>>>>
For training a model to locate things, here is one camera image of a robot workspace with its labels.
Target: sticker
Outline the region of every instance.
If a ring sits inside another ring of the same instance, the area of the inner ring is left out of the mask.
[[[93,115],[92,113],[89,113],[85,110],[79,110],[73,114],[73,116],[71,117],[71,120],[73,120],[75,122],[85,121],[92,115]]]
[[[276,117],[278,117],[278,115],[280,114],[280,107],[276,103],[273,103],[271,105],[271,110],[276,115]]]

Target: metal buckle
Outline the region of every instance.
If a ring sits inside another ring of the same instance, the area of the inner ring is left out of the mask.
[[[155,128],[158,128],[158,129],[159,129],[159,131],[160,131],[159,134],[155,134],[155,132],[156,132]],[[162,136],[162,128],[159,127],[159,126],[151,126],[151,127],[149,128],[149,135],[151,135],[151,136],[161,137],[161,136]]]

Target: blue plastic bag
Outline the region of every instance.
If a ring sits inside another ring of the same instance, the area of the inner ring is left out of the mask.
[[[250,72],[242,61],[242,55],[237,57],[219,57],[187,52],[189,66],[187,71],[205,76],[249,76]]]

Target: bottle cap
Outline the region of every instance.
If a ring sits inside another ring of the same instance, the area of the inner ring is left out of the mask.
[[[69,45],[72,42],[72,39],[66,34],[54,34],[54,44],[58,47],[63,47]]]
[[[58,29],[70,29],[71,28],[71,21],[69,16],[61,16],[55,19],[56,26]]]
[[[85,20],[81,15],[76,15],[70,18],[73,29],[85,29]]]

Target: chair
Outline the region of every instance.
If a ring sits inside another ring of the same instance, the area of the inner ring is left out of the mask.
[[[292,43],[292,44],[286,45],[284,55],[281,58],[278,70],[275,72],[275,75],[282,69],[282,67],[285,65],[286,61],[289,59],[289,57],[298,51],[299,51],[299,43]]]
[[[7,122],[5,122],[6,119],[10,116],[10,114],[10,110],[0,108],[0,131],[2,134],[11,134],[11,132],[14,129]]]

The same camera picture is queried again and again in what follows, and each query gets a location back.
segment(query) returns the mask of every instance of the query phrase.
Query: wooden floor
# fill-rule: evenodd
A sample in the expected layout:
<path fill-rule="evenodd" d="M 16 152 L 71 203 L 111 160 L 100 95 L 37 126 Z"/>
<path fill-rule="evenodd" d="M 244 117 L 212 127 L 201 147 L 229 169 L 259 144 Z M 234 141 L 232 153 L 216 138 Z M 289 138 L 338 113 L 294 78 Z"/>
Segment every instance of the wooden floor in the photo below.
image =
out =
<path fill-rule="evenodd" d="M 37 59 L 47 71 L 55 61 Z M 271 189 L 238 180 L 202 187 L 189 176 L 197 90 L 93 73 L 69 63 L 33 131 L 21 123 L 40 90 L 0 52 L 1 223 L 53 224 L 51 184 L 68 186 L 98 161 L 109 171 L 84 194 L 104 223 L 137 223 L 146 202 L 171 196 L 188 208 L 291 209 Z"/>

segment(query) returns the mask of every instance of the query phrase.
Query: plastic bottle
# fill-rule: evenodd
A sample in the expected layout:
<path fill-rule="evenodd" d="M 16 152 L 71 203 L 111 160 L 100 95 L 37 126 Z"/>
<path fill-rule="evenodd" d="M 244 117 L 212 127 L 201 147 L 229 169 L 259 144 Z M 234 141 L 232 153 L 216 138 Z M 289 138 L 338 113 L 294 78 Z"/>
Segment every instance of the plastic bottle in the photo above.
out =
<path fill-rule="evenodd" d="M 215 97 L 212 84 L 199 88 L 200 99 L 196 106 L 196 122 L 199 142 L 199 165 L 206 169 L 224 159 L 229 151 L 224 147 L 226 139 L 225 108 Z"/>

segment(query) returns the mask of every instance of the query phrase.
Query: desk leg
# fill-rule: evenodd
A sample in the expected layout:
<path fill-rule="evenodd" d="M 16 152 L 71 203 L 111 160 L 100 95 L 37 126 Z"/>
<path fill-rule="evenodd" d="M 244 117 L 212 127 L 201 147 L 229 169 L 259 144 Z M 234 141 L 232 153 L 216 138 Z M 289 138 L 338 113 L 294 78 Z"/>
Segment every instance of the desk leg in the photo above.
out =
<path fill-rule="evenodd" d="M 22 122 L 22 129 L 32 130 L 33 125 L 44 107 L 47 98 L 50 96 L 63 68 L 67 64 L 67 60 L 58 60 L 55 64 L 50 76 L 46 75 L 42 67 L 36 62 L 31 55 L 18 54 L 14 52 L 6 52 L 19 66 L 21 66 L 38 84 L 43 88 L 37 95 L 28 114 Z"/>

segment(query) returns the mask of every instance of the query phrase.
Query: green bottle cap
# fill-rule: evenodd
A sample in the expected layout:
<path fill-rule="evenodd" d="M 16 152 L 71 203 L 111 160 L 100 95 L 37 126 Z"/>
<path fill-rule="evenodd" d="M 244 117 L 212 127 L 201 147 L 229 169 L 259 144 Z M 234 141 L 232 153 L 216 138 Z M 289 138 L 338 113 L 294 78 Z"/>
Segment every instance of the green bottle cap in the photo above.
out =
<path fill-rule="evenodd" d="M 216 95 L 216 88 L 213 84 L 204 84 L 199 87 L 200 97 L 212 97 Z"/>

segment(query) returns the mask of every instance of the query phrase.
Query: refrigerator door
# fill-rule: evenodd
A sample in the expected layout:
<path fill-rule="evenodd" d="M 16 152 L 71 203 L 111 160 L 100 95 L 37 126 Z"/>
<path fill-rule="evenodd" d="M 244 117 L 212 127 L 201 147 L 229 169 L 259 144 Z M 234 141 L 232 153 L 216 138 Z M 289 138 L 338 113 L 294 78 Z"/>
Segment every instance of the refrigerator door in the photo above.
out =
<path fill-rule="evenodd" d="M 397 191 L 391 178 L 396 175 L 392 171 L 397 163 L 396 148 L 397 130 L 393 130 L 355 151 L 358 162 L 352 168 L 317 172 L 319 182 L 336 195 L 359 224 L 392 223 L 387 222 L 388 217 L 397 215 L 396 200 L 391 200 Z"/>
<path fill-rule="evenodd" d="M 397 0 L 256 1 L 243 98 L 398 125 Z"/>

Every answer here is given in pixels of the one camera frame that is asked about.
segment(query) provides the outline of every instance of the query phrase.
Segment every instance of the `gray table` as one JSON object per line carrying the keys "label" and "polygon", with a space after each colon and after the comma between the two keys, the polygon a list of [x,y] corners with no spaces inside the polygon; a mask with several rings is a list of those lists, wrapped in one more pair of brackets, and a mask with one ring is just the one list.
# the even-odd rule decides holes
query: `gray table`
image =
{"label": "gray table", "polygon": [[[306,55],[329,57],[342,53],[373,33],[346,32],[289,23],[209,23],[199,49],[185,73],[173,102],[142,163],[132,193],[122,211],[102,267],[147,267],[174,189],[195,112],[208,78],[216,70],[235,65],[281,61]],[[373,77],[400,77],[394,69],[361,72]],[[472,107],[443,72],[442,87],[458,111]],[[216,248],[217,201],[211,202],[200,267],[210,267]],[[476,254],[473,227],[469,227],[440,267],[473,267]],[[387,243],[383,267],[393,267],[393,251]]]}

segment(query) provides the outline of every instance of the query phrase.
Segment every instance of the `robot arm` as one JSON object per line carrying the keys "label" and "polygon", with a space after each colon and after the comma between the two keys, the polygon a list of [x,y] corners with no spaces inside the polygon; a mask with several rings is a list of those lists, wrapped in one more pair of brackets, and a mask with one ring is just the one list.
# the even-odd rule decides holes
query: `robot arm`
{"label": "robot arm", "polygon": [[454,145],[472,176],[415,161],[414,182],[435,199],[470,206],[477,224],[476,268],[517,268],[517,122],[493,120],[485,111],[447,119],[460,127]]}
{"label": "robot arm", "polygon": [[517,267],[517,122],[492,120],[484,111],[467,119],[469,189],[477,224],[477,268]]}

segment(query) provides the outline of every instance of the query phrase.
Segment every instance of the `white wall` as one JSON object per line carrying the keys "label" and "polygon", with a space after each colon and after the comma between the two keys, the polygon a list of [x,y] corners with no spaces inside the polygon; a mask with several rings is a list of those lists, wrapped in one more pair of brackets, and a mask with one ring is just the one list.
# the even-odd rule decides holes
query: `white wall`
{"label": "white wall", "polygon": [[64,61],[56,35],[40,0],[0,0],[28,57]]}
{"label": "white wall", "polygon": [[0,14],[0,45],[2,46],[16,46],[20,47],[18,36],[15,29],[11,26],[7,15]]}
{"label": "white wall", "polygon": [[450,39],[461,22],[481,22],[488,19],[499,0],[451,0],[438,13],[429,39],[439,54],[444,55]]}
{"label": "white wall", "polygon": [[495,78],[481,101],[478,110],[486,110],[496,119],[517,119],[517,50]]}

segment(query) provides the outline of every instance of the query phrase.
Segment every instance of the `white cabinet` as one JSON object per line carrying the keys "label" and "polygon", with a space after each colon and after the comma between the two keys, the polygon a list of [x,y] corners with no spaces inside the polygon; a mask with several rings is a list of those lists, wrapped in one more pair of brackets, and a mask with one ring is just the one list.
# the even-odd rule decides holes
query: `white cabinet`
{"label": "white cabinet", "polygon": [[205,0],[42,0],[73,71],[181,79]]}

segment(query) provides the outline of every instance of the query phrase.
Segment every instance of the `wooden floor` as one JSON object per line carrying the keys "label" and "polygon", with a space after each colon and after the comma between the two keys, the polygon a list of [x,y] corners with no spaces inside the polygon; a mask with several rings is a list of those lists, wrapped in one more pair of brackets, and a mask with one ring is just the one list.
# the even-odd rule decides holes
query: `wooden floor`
<<<<
== PROBLEM DETAILS ==
Look back at the entries above. Retype the line with "Query: green bottle cap", the line with "Segment every instance of the refrigerator", and all lines in between.

== RESPONSE BOX ==
Query: green bottle cap
# fill-rule: evenodd
A sample in the expected layout:
<path fill-rule="evenodd" d="M 16 152 L 71 203 L 111 160 L 100 95 L 37 126 Z"/>
<path fill-rule="evenodd" d="M 244 117 L 212 127 L 201 147 L 229 169 L 259 144 Z M 234 141 L 232 153 L 216 138 Z M 289 138 L 338 113 L 294 78 Z"/>
Segment every instance of the green bottle cap in the photo above.
out =
<path fill-rule="evenodd" d="M 216 95 L 216 88 L 213 84 L 204 84 L 199 87 L 200 97 L 212 97 Z"/>

segment(query) returns the mask of every instance of the query phrase.
Query: refrigerator door
# fill-rule: evenodd
A sample in the expected layout:
<path fill-rule="evenodd" d="M 16 152 L 71 203 L 111 160 L 100 95 L 37 126 Z"/>
<path fill-rule="evenodd" d="M 244 117 L 212 127 L 201 147 L 229 169 L 259 144 Z M 234 141 L 232 153 L 216 138 Z M 289 138 L 338 113 L 294 78 Z"/>
Segment every instance of the refrigerator door in the photo above.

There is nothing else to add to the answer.